┌──

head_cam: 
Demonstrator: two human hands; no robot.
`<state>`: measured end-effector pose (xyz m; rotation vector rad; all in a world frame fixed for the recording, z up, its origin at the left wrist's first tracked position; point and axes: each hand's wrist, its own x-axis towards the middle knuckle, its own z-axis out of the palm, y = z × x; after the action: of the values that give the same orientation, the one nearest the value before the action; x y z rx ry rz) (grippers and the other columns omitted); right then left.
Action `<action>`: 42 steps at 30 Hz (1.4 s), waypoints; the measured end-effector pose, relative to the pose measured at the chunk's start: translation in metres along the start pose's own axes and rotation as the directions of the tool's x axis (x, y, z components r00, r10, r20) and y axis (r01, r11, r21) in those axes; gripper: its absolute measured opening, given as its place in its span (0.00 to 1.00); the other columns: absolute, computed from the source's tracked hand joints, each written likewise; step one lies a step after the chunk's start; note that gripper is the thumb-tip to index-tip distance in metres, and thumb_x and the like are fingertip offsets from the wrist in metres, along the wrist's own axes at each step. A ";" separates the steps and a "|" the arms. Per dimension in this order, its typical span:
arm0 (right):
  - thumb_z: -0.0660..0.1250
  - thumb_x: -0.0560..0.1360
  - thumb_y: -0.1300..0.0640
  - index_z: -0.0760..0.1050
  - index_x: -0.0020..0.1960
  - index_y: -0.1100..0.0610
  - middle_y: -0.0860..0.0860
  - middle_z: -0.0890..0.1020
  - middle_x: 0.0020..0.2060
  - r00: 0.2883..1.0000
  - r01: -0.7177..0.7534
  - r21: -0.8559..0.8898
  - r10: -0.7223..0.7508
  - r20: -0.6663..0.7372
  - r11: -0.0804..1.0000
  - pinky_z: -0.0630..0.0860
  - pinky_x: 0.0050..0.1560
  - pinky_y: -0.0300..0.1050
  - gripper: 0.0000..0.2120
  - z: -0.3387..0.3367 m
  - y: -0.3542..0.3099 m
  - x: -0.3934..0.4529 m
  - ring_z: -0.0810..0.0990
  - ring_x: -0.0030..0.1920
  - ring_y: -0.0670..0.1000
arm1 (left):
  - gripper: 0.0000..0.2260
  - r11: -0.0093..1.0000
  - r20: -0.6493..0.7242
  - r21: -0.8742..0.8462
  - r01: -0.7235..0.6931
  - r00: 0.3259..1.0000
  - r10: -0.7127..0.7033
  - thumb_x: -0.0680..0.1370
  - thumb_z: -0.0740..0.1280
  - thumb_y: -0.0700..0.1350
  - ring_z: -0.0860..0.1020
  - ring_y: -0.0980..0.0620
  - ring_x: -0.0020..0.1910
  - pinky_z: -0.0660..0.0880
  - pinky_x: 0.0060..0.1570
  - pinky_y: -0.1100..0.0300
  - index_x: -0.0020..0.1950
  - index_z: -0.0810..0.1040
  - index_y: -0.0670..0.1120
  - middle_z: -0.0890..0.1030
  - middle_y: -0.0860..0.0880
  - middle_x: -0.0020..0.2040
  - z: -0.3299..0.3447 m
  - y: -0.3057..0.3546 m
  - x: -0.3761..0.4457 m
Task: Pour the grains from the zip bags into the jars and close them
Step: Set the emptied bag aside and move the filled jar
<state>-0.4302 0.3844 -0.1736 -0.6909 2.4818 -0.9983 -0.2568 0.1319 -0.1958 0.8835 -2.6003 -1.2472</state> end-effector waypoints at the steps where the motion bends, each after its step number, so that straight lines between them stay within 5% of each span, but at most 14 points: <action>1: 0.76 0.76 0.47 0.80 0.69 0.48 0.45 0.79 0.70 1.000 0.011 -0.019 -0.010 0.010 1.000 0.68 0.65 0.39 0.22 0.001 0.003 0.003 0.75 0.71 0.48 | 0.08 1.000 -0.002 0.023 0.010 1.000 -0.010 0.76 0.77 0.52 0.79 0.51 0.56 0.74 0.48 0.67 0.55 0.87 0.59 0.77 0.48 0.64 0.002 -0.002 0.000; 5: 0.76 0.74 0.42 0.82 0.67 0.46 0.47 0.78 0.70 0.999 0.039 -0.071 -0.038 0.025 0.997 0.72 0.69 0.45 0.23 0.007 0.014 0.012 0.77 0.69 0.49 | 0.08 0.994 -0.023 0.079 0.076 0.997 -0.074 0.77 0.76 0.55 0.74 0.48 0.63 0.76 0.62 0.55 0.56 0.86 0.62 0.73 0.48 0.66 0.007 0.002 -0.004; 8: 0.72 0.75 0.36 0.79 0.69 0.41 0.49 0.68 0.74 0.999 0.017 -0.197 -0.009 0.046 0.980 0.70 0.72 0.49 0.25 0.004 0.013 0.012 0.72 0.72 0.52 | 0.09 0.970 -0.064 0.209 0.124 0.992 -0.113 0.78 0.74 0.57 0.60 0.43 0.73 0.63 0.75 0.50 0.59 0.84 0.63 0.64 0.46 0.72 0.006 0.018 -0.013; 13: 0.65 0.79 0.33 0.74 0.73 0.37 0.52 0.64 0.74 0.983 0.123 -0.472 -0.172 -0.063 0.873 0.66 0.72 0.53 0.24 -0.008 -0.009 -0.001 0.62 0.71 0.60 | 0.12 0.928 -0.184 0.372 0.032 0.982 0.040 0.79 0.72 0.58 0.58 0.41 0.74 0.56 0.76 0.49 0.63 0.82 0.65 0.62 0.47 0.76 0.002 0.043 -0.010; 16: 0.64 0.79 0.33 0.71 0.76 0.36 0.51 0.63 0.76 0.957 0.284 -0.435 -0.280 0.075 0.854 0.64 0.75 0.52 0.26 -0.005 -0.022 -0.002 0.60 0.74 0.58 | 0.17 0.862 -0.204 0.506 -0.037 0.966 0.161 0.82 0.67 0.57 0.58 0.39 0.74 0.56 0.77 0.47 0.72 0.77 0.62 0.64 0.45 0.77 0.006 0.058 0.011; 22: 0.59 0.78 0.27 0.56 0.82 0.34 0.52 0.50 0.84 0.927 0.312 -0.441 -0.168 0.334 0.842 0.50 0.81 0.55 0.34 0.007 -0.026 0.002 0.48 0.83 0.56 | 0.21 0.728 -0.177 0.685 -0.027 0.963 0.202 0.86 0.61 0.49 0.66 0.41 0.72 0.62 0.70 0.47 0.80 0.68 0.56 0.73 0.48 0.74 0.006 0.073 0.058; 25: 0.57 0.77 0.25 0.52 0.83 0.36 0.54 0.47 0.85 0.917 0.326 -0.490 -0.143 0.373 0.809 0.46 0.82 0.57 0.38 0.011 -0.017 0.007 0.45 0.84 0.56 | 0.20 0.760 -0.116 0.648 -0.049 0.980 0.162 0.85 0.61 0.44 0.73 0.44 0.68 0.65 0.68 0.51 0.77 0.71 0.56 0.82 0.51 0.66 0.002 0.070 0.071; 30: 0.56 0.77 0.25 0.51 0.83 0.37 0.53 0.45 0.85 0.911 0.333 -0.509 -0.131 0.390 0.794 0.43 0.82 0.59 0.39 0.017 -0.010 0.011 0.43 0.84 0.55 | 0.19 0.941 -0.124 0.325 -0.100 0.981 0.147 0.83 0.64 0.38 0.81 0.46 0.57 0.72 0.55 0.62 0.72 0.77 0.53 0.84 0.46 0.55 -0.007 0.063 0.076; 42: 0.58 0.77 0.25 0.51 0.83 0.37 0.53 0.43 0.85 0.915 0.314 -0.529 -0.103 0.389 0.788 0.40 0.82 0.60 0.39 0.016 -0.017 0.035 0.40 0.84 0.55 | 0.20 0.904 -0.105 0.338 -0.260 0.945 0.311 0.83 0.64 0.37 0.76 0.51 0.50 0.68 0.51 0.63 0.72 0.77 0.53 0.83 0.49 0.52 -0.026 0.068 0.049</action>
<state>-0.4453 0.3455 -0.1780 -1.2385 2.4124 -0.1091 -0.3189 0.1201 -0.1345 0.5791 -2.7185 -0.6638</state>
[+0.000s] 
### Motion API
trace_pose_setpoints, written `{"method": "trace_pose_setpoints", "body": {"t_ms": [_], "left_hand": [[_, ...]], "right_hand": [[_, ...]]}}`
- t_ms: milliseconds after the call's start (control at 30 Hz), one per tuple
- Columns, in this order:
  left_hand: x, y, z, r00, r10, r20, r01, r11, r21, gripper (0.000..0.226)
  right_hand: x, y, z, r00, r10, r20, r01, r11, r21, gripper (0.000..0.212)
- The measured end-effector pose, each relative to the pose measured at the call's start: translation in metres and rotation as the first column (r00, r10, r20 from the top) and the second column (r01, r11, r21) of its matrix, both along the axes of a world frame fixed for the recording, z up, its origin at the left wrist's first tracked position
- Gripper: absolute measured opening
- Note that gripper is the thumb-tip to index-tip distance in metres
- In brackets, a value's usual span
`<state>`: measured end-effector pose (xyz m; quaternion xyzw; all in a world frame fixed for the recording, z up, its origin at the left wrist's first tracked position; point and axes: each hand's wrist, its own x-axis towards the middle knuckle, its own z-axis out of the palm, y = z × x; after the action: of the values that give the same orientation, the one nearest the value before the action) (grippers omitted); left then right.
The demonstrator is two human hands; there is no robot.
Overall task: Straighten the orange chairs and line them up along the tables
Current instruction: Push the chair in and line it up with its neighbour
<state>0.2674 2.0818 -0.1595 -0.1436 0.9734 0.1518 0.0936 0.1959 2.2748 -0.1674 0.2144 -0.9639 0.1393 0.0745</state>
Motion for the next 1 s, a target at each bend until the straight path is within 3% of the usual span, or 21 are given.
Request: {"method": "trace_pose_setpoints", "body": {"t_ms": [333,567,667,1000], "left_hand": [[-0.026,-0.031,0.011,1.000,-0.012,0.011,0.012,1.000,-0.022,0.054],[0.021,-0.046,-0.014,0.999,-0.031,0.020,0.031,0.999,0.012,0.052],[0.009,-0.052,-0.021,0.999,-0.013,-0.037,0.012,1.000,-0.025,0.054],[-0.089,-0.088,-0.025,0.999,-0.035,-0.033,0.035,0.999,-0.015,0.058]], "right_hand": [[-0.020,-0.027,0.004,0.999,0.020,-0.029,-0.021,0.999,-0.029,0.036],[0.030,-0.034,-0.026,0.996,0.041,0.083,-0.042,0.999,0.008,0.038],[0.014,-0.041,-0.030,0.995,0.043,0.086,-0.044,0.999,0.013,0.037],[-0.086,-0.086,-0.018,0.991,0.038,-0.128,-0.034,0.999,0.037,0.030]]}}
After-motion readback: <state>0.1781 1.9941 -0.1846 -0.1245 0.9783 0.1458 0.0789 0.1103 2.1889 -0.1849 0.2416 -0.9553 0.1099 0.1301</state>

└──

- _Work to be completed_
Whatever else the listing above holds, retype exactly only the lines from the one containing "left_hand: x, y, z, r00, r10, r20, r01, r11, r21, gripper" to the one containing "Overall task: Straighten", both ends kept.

- _Solution for this task_
  left_hand: x, y, z, r00, r10, r20, r01, r11, r21, gripper (0.000..0.226)
  right_hand: x, y, z, r00, r10, r20, r01, r11, r21, gripper (0.000..0.212)
- The measured end-effector pose, each relative to the pose measured at the call's start: translation in metres and rotation as the first column (r00, r10, r20 from the top) and the second column (r01, r11, r21) of its matrix, both along the axes of a world frame fixed for the recording, z up, its origin at the left wrist's first tracked position
- Gripper: absolute measured opening
- Note that gripper is the thumb-tip to index-tip distance in metres
- In brackets, a value's usual span
`<state>`: measured end-effector pose (xyz m; quaternion xyzw; all in a world frame fixed for the recording, z up, its origin at the left wrist's first tracked position; point and axes: each hand's wrist, its own x-axis towards the middle knuckle, its own z-axis out of the palm, y = z × x; after the action: of the values that give the same orientation, the one nearest the value before the action) (grippers omitted); left then right.
The demonstrator is two human hands; there is no robot.
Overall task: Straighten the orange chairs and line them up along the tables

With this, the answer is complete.